#### What is required
Print, from the listing below, the lines starting at the line containing "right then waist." and ending at the line containing "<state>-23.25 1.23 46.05", exactly as they stand, and print nothing else.

#### Source data
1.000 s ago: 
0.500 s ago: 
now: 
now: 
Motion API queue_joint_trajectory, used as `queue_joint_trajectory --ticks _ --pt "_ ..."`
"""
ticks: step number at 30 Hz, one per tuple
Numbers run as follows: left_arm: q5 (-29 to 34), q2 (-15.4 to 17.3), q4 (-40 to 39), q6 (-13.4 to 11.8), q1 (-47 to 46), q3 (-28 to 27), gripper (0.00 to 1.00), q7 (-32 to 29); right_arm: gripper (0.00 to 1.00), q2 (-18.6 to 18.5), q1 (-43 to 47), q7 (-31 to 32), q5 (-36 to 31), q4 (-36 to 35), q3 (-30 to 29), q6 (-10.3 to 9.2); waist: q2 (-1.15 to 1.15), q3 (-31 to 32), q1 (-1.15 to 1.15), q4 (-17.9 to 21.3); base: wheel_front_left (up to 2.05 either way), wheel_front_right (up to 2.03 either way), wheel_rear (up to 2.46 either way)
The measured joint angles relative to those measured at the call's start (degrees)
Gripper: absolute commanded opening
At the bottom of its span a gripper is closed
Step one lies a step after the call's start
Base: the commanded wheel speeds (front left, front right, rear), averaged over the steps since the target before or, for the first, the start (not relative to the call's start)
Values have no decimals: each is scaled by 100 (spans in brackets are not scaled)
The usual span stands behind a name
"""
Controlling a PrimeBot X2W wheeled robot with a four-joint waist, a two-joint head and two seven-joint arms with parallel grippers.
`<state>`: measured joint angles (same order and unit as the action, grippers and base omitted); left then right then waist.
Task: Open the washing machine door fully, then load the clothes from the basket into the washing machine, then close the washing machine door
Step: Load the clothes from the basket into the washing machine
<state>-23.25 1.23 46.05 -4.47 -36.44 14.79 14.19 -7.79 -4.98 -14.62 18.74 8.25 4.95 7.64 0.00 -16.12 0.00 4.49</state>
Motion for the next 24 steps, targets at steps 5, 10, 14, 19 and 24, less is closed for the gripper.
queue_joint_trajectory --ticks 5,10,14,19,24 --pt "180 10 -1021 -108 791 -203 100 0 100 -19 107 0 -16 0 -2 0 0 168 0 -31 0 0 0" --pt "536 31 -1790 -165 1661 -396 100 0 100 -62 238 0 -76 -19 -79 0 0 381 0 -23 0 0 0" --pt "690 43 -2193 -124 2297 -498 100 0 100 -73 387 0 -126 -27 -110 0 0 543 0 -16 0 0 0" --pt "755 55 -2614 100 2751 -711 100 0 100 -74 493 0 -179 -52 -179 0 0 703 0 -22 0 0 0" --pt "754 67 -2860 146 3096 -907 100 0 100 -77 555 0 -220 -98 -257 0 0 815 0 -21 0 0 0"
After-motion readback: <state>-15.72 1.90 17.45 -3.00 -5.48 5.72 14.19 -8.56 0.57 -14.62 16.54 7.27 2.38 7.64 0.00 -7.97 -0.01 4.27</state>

#### Problem solution
`<state>`: measured joint angles (same order and unit as the action, grippers and base omitted); left then right then waist.
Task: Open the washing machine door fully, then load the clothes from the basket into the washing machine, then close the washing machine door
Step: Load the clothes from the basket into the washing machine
<state>-23.25 1.23 46.05 -4.47 -36.44 14.79 14.19 -7.79 -4.98 -14.62 18.74 8.25 4.95 7.64 0.00 -16.12 0.00 4.49</state>

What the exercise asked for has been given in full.